Aim of the exercise
Copy out the data in full, keeping each line exactly as it reads.

START Data segment

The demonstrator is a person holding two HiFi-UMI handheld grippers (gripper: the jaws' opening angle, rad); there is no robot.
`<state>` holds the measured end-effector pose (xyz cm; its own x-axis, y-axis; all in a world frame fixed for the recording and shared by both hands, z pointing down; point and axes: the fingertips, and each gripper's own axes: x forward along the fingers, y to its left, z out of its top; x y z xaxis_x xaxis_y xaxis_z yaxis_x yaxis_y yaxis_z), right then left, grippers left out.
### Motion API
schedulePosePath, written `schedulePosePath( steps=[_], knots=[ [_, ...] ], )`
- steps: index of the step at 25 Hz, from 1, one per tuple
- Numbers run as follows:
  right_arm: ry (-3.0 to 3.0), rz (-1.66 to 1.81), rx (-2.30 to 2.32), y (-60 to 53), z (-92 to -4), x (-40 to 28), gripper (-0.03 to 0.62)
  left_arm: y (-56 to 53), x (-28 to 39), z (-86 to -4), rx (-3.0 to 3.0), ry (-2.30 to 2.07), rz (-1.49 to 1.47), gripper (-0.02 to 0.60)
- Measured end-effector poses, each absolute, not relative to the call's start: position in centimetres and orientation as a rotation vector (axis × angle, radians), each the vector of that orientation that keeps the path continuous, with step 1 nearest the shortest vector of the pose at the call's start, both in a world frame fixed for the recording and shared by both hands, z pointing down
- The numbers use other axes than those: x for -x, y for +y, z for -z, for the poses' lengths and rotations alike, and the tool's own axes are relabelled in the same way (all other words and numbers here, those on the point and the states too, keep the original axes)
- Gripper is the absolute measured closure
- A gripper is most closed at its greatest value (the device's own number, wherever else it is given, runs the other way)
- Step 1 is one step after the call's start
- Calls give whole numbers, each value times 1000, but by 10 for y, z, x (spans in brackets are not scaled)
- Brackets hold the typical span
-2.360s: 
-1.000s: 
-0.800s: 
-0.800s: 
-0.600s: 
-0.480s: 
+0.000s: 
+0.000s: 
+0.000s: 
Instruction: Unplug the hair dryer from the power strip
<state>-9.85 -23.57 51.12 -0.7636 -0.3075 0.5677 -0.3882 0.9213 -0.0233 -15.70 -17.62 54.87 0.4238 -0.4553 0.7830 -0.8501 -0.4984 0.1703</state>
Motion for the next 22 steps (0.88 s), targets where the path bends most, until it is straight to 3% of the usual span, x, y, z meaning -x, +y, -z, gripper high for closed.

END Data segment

Written solution
The demonstrator is a person holding two HiFi-UMI handheld grippers (gripper: the jaws' opening angle, rad); there is no robot.
`<state>` holds the measured end-effector pose (xyz cm; its own x-axis, y-axis; all in a world frame fixed for the recording and shared by both hands, z pointing down; point and axes: the fingertips, and each gripper's own axes: x forward along the fingers, y to its left, z out of its top; x y z xaxis_x xaxis_y xaxis_z yaxis_x yaxis_y yaxis_z), right then left, grippers left out.
### Motion API
schedulePosePath, written `schedulePosePath( steps=[_], knots=[ [_, ...] ], )`
- steps: index of the step at 25 Hz, from 1, one per tuple
- Numbers run as follows:
  right_arm: ry (-3.0 to 3.0), rz (-1.66 to 1.81), rx (-2.30 to 2.32), y (-60 to 53), z (-92 to -4), x (-40 to 28), gripper (-0.03 to 0.62)
  left_arm: y (-56 to 53), x (-28 to 39), z (-86 to -4), rx (-3.0 to 3.0), ry (-2.30 to 2.07), rz (-1.49 to 1.47), gripper (-0.02 to 0.60)
- Measured end-effector poses, each absolute, not relative to the call's start: position in centimetres and orientation as a rotation vector (axis × angle, radians), each the vector of that orientation that keeps the path continuous, with step 1 nearest the shortest vector of the pose at the call's start, both in a world frame fixed for the recording and shared by both hands, z pointing down
- The numbers use other axes than those: x for -x, y for +y, z for -z, for the poses' lengths and rotations alike, and the tool's own axes are relabelled in the same way (all other words and numbers here, those on the point and the states too, keep the original axes)
- Gripper is the absolute measured closure
- A gripper is most closed at its greatest value (the device's own number, wherever else it is given, runs the other way)
- Step 1 is one step after the call's start
- Calls give whole numbers, each value times 1000, but by 10 for y, z, x (spans in brackets are not scaled)
- Brackets hold the typical span
-2.360s: 
-1.000s: 
-0.800s: 
-0.800s: 
-0.600s: 
-0.480s: 
+0.000s: 
+0.000s: 
+0.000s: 
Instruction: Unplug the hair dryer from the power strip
<state>-9.85 -23.57 51.12 -0.7636 -0.3075 0.5677 -0.3882 0.9213 -0.0233 -15.70 -17.62 54.87 0.4238 -0.4553 0.7830 -0.8501 -0.4984 0.1703</state>
Motion for the next 22 steps (0.88 s), targets where the path bends most, until it is straight to 3% of the usual span, x, y, z meaning -x, +y, -z, gripper high for closed.

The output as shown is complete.